Note: Usage of needed basic trigonometric formulas is the important factor in solving similar questions. Power simplification is an error prone step which may lead easily to wrong conclusions.
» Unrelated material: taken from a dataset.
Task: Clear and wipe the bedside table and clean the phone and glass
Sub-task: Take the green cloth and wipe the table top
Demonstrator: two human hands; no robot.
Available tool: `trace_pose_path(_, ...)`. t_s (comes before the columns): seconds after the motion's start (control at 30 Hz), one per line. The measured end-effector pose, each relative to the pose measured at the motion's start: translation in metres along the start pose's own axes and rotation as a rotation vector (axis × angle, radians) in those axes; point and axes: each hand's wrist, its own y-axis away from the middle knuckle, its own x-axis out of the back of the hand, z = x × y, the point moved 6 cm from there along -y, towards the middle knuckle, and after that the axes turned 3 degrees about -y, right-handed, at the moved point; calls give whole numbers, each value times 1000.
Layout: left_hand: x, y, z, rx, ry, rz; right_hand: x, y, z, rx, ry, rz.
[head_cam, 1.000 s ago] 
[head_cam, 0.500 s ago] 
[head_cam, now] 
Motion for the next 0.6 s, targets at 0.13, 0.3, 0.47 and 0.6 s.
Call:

Also we can use other two basic trigonometric relations: $\tan \theta = \dfrac{{\sin \theta }}{{\cos \theta }},\cot \theta = \dfrac{{\cos \theta }}{{\sin \theta }}$ . As they have provided the trigonometric values of both ${a^3}$and ${b^3}$ , we can substitute this directly to the expansion of ${a^2}{b^2}({a^2} + {b^2})$.